**Excerpts from a dataset**.
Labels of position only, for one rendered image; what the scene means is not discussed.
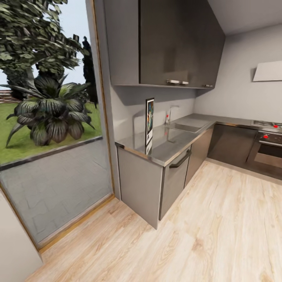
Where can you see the poster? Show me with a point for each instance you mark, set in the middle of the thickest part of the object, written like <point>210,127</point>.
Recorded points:
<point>149,120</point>

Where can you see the drop in sink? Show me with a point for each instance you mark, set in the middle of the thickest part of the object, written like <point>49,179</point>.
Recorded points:
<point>186,124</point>

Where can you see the fixed window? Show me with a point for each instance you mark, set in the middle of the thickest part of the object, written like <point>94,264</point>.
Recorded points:
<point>55,159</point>

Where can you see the oven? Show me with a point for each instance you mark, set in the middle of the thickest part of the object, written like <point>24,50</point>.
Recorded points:
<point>266,151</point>

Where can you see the cabinet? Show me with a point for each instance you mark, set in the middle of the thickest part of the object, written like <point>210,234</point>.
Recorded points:
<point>211,53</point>
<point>155,43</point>

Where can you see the range hood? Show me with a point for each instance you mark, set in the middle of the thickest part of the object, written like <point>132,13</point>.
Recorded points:
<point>268,71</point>

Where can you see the dishwasher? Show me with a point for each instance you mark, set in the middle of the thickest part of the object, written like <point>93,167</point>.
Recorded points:
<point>173,179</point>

**Work required**.
Copy out each line from the preceding entries that mentions the word "thickest".

**Answer to this exercise**.
Where can you see the poster? Show me with a point for each instance you mark, set in the middle of the thickest part of the object, written like <point>210,127</point>.
Where can you see the drop in sink? Show me with a point for each instance you mark, set in the middle of the thickest part of the object, written like <point>49,179</point>.
Where can you see the fixed window? Show me with a point for each instance you mark, set in the middle of the thickest part of the object, written like <point>94,264</point>.
Where can you see the oven? Show me with a point for each instance you mark, set in the middle of the thickest part of the object, written like <point>24,50</point>.
Where can you see the cabinet? Show me with a point for each instance you mark, set in the middle of the thickest part of the object, written like <point>210,234</point>.
Where can you see the range hood? Show me with a point for each instance you mark, set in the middle of the thickest part of the object, written like <point>132,13</point>.
Where can you see the dishwasher? Show me with a point for each instance you mark, set in the middle of the thickest part of the object, written like <point>93,167</point>.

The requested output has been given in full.